### Activity
Below, some lines carry pictures; leave those pictures out and retype exactly the lines from the one with "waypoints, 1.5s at" through the one with "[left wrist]".

START Records to use

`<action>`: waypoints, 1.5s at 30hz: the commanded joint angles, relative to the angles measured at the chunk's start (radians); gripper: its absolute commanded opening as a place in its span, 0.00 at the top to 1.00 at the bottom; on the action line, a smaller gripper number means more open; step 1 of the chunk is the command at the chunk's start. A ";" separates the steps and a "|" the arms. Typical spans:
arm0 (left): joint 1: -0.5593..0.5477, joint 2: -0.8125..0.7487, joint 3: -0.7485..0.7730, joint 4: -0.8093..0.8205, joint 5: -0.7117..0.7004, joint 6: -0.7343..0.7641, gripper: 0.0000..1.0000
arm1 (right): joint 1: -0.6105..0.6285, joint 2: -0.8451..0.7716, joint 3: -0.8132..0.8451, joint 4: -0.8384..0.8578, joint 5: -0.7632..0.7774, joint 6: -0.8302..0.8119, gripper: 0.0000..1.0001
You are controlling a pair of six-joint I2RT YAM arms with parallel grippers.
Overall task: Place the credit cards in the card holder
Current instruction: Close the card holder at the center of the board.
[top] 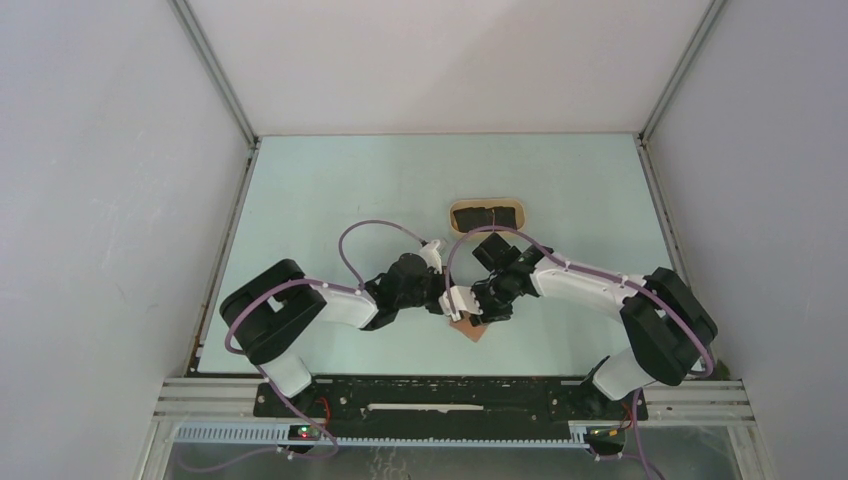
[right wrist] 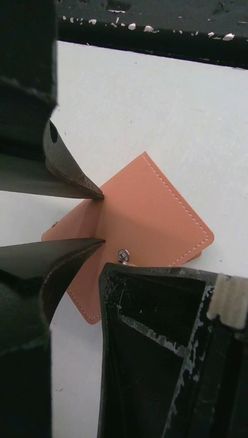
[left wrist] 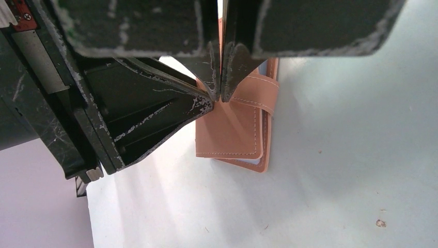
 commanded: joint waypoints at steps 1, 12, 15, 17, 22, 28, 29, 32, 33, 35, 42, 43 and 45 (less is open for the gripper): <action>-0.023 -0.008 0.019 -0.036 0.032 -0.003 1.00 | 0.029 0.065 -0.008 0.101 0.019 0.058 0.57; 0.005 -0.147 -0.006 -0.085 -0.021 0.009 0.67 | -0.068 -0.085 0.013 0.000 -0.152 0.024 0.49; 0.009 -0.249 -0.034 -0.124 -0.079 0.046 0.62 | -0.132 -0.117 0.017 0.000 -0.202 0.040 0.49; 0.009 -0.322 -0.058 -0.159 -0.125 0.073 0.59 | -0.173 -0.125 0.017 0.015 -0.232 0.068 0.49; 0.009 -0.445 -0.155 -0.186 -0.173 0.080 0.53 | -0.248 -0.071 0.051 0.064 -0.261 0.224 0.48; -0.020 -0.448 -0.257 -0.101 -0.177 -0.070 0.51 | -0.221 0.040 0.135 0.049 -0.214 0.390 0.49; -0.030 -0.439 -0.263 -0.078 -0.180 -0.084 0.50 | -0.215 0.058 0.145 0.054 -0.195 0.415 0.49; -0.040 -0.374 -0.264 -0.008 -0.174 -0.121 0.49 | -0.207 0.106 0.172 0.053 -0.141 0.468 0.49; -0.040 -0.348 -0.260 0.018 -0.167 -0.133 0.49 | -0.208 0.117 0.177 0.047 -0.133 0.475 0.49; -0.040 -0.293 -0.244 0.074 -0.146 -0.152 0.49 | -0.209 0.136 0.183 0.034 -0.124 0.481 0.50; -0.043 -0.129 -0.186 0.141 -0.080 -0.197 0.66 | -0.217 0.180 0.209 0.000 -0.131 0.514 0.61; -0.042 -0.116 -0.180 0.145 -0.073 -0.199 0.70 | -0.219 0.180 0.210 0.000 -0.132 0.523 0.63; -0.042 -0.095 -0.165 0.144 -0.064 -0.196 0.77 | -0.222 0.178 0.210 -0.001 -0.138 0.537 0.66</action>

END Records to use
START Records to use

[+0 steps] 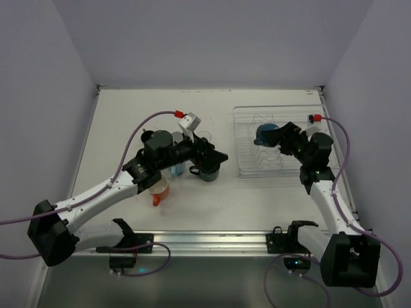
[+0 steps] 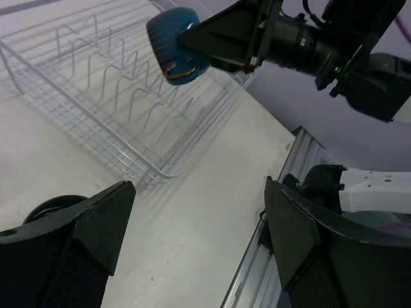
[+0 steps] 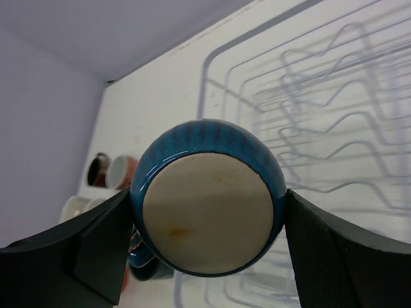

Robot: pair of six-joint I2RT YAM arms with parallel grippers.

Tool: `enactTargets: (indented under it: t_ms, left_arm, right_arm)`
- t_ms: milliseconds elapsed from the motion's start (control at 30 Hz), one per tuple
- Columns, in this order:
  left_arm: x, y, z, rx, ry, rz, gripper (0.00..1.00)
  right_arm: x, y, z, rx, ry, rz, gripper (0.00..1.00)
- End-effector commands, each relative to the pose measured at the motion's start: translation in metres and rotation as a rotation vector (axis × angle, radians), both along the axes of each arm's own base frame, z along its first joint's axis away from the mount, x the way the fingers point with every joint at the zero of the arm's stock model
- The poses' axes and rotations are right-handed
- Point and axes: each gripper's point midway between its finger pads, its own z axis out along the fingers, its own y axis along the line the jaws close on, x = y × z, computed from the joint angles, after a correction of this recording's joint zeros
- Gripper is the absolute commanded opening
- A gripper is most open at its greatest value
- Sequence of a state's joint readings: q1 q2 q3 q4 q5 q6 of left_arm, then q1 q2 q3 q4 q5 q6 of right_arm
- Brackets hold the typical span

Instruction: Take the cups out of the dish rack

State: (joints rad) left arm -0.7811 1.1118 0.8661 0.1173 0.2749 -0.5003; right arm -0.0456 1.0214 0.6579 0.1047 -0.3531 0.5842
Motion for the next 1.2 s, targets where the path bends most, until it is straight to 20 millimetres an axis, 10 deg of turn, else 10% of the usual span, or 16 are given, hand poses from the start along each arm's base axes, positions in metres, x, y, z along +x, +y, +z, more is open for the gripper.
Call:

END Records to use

### Task result
`<action>`: waypoints, 1.5s at 30hz: the commanded joint angles, relative to the angles measured at the chunk's start (radians); gripper: its absolute commanded opening as a place in its span, 0.00 at the top to 1.00 at the bottom; on the action line, a smaller gripper number means more open; step 1 of the chunk is the command at the chunk's start. A ";" separates the steps and a "|" the arms. Typical spans:
arm0 (left): joint 1: -0.5593..0.5477, joint 2: -0.8125..0.7487, joint 3: -0.7485..0.7730, joint 4: -0.8093..0.8205, joint 5: -0.7117..0.7004, joint 6: -0.7343..0.7641, gripper: 0.0000..1.0000
arm1 (right): joint 1: -0.6105..0.6285, joint 2: -0.8451..0.7716, joint 3: -0.8132..0.8451, joint 4: -0.8384..0.8578, joint 5: -0.7632..0.7774, joint 6: -0.8302..0.8119, gripper: 0.0000..1.0001
You are controlling a pair of six-joint I2RT YAM arms with parallel grippers.
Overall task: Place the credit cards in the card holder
Current instruction: Close the card holder at the center of the board.
[top] 
[right wrist] 
[left wrist] 

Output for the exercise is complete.